### WHAT YOU SHOULD DO
Repeat the records below exactly. Omit the pictures.

.....

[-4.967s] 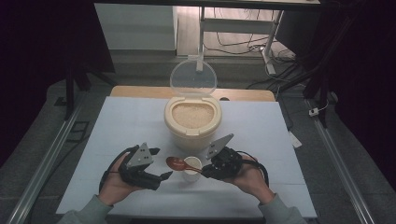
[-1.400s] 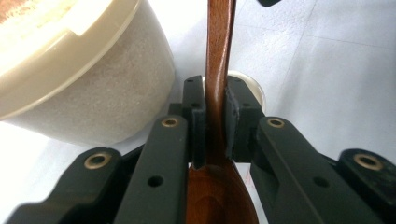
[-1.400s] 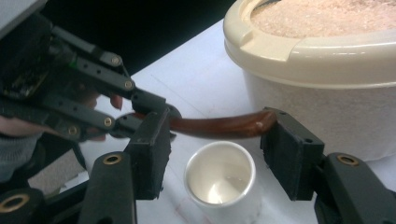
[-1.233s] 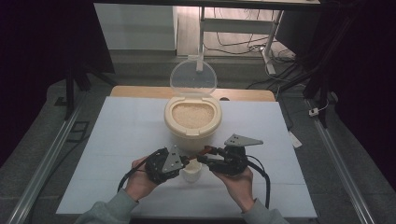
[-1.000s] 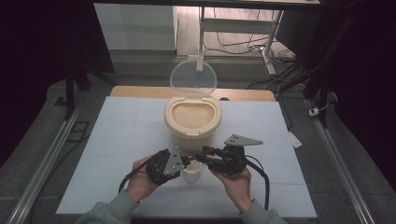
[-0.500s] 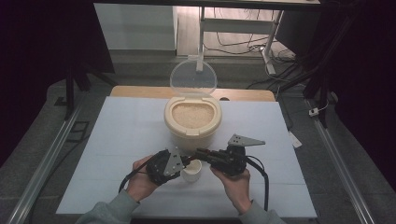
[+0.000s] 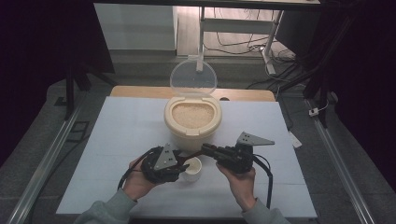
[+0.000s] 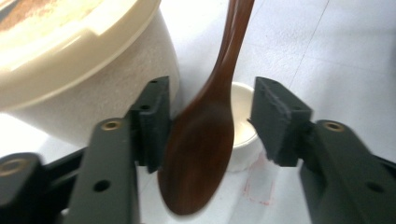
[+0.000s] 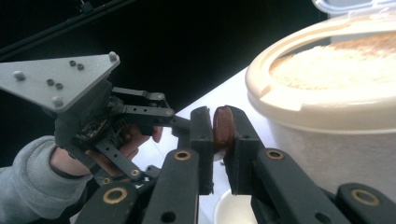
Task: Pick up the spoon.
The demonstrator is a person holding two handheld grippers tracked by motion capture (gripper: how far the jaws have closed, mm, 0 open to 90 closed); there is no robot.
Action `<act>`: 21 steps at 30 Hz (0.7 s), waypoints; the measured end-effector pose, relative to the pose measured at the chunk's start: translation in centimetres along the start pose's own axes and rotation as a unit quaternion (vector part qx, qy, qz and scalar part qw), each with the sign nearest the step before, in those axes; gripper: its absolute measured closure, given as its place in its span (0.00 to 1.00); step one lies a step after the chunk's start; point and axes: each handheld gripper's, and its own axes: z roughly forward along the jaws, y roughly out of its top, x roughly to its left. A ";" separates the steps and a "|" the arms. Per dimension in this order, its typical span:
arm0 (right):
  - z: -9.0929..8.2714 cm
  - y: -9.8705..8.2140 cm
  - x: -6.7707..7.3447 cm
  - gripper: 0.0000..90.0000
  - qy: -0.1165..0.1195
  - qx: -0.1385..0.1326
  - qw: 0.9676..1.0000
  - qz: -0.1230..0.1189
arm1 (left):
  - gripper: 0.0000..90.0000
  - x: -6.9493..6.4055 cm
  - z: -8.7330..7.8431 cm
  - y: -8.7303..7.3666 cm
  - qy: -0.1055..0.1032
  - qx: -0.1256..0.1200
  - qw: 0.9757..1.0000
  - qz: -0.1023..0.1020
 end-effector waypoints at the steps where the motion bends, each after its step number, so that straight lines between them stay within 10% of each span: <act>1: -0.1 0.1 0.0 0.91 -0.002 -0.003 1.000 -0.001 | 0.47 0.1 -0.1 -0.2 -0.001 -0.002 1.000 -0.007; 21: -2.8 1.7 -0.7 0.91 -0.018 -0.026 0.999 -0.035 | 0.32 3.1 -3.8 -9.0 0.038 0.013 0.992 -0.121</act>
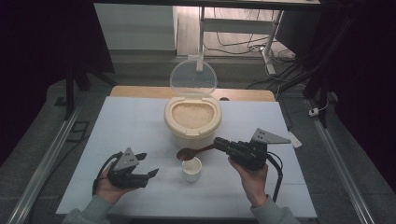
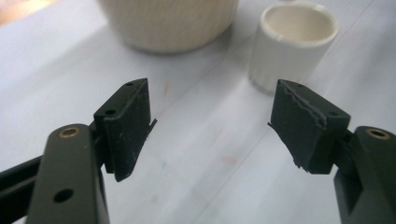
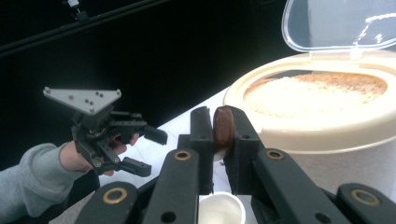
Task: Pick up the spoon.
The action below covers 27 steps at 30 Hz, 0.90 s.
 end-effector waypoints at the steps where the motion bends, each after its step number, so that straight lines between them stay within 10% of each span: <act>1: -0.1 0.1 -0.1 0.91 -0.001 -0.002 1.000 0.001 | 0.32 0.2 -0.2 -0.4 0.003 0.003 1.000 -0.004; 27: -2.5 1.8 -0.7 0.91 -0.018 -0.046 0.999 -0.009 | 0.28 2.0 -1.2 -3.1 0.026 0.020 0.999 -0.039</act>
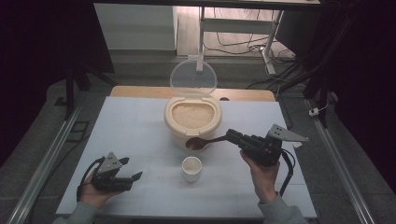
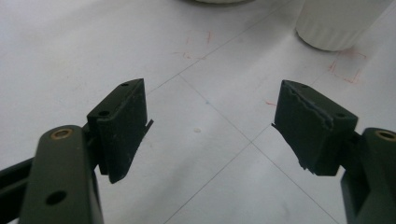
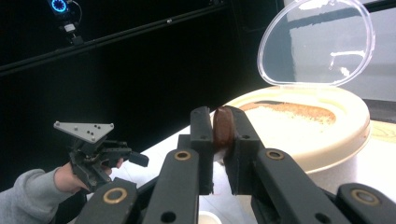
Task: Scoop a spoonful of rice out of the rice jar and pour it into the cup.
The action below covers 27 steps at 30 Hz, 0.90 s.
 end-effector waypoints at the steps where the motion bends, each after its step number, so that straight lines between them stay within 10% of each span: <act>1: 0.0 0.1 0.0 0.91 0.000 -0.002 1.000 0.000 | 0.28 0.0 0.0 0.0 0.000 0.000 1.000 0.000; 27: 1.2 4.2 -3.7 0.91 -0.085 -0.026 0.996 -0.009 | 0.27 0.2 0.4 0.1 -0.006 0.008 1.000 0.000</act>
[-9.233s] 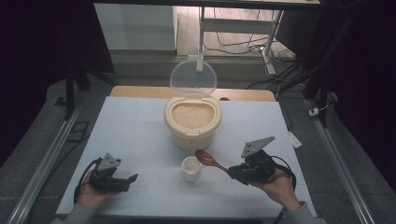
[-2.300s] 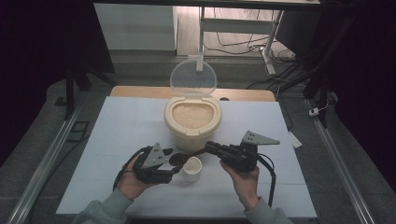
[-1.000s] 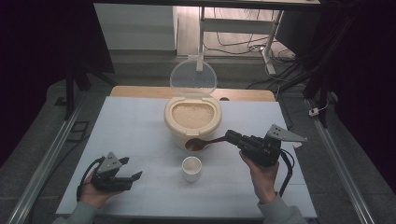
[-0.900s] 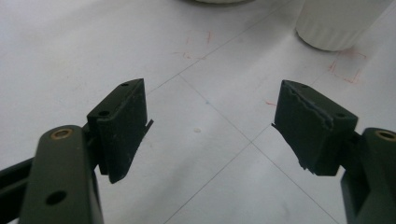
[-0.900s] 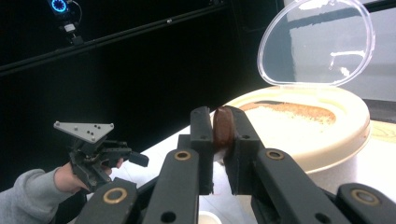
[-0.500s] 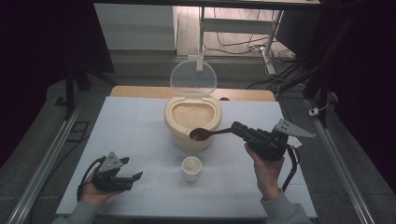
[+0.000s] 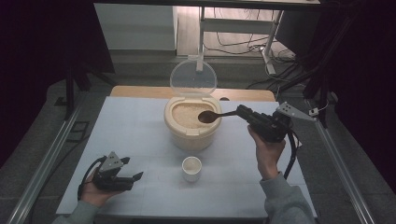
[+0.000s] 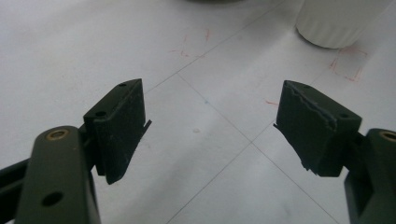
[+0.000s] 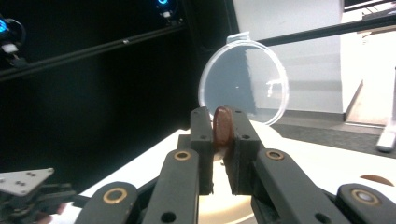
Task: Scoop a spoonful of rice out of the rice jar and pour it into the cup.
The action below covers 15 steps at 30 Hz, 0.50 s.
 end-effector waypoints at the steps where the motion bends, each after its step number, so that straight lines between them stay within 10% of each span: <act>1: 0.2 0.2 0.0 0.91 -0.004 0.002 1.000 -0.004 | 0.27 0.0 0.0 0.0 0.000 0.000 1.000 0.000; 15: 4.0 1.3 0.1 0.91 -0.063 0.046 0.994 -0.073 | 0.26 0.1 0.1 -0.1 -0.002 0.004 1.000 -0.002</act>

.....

### RESPONSE TO THE TASK
[-4.967s] 
[-1.400s] 
[-1.400s] 
[-1.233s] 
[-1.000s] 
[-0.500s] 
[+0.000s] 
[+0.000s] 
[+0.000s] 
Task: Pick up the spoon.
The demonstrator is a person holding two handheld grippers tracked by motion capture (gripper: how far the jaws have closed, mm, 0 open to 90 closed); there is no robot.
Action `<act>`: 21 steps at 30 Hz (0.7 s), waypoints; the measured end-effector pose, relative to the pose measured at the chunk's start: translation in centimetres along the start pose's own axes and rotation as a unit quaternion (vector part qx, qy, qz and scalar part qw), each with the sign nearest the step before, in those axes; gripper: its absolute measured closure, given as its place in its span (0.00 to 1.00); step one lies a step after the chunk's start; point and axes: each handheld gripper's, and its own axes: z roughly forward along the jaws, y roughly out of its top, x roughly to its left. A ";" separates the steps and a "|" the arms. Per dimension in this order, its typical span:
arm0 (right):
  - z: -9.0929..8.2714 cm
  - y: -9.8705..8.2140 cm
  - x: -6.7707..7.3447 cm
  - gripper: 0.0000..90.0000
  - qy: -0.1165..0.1195
  - qx: -0.1385..0.1326
  - qw: 0.9676..1.0000
  - qz: -0.1230..0.1189
arm1 (left):
  - gripper: 0.0000..90.0000
  - x: -6.9493..6.4055 cm
  - z: -8.7330..7.8431 cm
  - y: -8.7303..7.3666 cm
  - qy: -0.1055..0.1032
  - qx: -0.1256..0.1200
  - qw: 0.9757..1.0000
  - qz: -0.1023..0.1020
 end-effector waypoints at the steps where the motion bends, each after its step number, so that straight lines between them stay within 10% of each span: <act>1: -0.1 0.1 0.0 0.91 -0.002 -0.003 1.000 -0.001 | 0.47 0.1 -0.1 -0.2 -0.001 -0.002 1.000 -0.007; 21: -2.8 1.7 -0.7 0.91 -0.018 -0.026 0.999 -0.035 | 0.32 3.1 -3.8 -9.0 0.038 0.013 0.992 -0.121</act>
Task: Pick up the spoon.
The action below covers 27 steps at 30 Hz, 0.90 s.
 end-effector waypoints at the steps where the motion bends, each after its step number, so that straight lines between them stay within 10% of each span: <act>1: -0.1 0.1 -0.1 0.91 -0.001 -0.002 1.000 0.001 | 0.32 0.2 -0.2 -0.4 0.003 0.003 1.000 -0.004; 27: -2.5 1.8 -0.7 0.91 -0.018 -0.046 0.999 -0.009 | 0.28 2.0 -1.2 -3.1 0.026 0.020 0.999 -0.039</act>
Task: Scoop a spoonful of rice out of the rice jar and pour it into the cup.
The action below covers 27 steps at 30 Hz, 0.90 s.
 end-effector waypoints at the steps where the motion bends, each after its step number, so that straight lines between them stay within 10% of each span: <act>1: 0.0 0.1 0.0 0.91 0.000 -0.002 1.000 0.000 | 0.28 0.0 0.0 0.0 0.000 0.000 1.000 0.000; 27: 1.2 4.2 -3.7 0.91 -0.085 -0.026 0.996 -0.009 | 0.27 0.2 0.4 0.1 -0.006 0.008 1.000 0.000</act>
[-9.233s] 
[-2.300s] 
[-1.000s] 
[-0.900s] 
[-0.900s] 
[-0.500s] 
[+0.000s] 
[+0.000s] 
[+0.000s] 
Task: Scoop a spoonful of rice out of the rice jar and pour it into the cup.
The action below covers 15 steps at 30 Hz, 0.50 s.
 end-effector waypoints at the steps where the motion bends, each after its step number, so that straight lines between them stay within 10% of each span: <act>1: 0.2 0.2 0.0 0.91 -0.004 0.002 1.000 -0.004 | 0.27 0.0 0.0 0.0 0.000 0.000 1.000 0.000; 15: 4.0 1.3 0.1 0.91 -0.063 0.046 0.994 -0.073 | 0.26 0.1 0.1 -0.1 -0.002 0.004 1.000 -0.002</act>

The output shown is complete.